THE PROBLEM >> Could you print the listing again exactly, omitting the pictures?

LISTED RECORDS >>
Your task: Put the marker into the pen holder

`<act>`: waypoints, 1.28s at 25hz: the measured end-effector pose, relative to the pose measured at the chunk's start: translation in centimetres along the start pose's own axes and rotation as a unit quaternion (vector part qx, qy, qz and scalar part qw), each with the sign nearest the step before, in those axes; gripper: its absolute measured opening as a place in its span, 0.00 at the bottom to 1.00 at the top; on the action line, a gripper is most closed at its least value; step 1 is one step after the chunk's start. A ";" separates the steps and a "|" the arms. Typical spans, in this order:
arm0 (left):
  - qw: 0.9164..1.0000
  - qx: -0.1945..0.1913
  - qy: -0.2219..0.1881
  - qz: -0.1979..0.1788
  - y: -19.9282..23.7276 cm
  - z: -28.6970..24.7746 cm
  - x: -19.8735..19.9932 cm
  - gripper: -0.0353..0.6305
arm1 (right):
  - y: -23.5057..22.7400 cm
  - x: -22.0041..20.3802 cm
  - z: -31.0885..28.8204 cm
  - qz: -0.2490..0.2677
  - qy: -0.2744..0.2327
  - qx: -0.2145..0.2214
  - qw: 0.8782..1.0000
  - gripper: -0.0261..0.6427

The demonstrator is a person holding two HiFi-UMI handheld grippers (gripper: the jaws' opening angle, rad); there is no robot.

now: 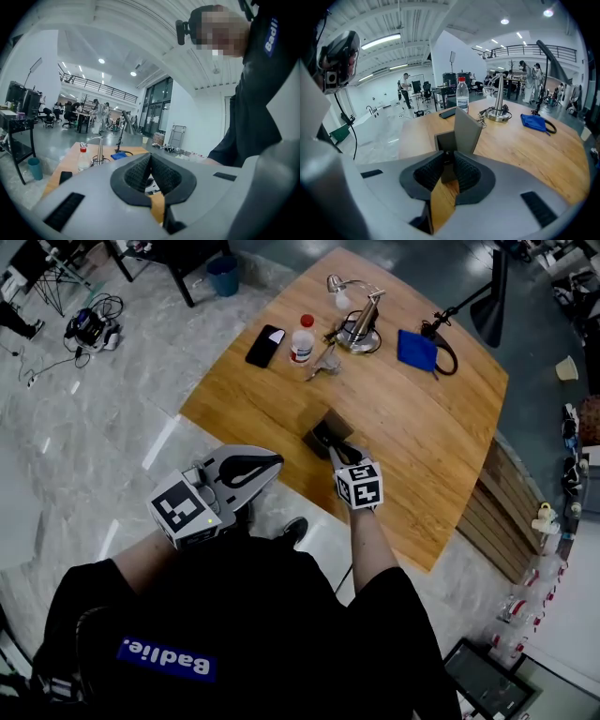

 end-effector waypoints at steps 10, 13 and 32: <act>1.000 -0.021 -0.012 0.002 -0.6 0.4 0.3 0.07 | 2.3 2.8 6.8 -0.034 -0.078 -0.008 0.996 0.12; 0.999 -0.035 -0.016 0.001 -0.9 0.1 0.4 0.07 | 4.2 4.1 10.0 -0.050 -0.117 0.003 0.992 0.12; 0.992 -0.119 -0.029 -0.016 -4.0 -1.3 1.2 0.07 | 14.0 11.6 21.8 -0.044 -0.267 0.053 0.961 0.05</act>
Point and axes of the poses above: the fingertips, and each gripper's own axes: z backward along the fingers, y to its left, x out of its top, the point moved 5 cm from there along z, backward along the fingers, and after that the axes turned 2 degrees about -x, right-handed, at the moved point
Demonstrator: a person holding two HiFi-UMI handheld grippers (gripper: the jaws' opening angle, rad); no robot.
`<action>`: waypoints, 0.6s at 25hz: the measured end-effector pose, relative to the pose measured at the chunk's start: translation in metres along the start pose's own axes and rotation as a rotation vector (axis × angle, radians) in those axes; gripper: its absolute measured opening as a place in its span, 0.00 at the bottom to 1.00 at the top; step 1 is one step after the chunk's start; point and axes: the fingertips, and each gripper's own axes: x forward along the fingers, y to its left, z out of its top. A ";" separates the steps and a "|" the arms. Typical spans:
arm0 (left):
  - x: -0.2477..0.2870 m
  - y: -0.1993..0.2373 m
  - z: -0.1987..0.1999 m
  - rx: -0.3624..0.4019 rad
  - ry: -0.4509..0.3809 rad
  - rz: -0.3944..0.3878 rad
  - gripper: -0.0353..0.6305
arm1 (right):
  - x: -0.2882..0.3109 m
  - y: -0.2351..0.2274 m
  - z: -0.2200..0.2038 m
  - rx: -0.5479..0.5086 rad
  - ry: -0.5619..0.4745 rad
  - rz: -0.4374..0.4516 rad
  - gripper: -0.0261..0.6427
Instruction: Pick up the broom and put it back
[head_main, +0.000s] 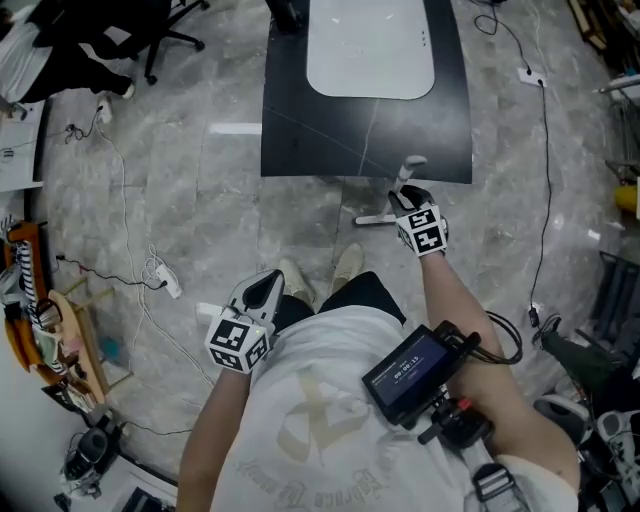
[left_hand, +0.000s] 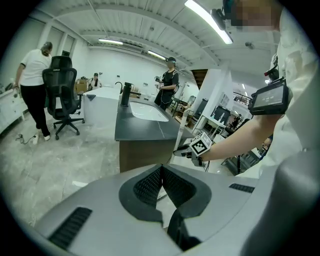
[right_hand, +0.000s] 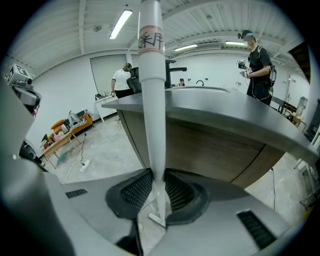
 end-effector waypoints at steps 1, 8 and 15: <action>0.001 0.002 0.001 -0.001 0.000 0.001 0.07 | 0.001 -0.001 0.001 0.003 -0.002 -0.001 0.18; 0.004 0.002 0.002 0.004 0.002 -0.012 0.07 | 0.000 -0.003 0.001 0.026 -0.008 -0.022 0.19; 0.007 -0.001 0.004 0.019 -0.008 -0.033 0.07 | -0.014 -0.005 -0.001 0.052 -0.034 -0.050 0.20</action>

TASK SOLUTION >>
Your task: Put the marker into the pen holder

`<act>`: waypoints, 1.28s at 25hz: the measured end-effector pose, relative to the pose measured at the chunk's start: translation in centimetres along the start pose's own axes and rotation as a unit quaternion (vector part qx, qy, qz and scalar part qw), each with the sign nearest the step before, in those axes; gripper: its absolute measured opening as a place in its span, 0.00 at the bottom to 1.00 at the top; on the action line, a gripper is most closed at its least value; step 1 is one step after the chunk's start. A ";" separates the steps and a "|" the arms. Typical spans, in this order:
arm0 (left):
  - qw: 0.9164..1.0000
  - qx: -0.1945..0.1913
  - qy: -0.2219..0.1881
  - qz: -0.1979..0.1788
  - y: -19.9282..23.7276 cm
  - z: -28.6970..24.7746 cm
  - x: -19.8735..19.9932 cm
  - gripper: -0.0353..0.6305
arm1 (right):
  - y: -23.5057..22.7400 cm
  - x: -22.0041..20.3802 cm
  - z: -31.0885..28.8204 cm
  - qz: -0.2490..0.2677
  - qy: -0.2744..0.2327
  - qx: -0.2145..0.2214
  - qw: 0.8782..1.0000
  - gripper: -0.0261..0.6427

The demonstrator is a person holding two HiFi-UMI handheld grippers (gripper: the jaws' opening angle, rad); there is no robot.

now: 

 end-effector waypoints at steps 10, 13 and 32: <act>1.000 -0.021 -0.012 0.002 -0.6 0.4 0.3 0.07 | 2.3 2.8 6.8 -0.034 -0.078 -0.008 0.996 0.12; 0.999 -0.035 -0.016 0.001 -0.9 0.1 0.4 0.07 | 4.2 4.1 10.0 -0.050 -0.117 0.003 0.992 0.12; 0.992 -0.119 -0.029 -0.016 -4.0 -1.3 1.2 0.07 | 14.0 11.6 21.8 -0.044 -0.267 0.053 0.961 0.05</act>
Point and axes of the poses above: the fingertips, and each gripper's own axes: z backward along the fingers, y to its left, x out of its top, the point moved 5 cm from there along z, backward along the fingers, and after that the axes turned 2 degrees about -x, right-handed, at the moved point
Demonstrator: a person holding two HiFi-UMI handheld grippers (gripper: the jaws' opening angle, rad); no robot.
`<action>`: waypoints, 0.6s at 25hz: the measured end-effector pose, relative to the pose measured at the chunk's start: translation in metres along the start pose's own axes and rotation as a rotation vector (axis × angle, radians) in those axes; gripper: its absolute measured opening as a place in its span, 0.00 at the bottom to 1.00 at the top; step 1 is one step after the chunk's start; point and axes: the fingertips, and each gripper's own axes: x forward along the fingers, y to its left, z out of its top. A ";" separates the steps and a "|" the arms. Typical spans:
arm0 (left):
  - x: -0.2477..0.2870 m
  - y: -0.1993..0.2373 m
  - z: -0.1987..0.1999 m
  - rx: -0.3624..0.4019 rad
  - ry: -0.4509..0.3809 rad
  - rz: -0.3944..0.3878 rad
  - gripper: -0.0353..0.6305
arm1 (right):
  - x: -0.2882..0.3109 m
  - y: -0.2351..0.2274 m
  - z: -0.2200..0.2038 m
  - rx: -0.5479..0.5086 rad
  - ry: -0.5619..0.4745 rad
  - rz: -0.4374..0.4516 rad
  - gripper: -0.0261..0.6427
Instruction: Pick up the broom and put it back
[head_main, +0.000s] 
[left_hand, +0.000s] 
[right_hand, +0.000s] 
 end-effector waypoints at steps 1, 8 and 15: <action>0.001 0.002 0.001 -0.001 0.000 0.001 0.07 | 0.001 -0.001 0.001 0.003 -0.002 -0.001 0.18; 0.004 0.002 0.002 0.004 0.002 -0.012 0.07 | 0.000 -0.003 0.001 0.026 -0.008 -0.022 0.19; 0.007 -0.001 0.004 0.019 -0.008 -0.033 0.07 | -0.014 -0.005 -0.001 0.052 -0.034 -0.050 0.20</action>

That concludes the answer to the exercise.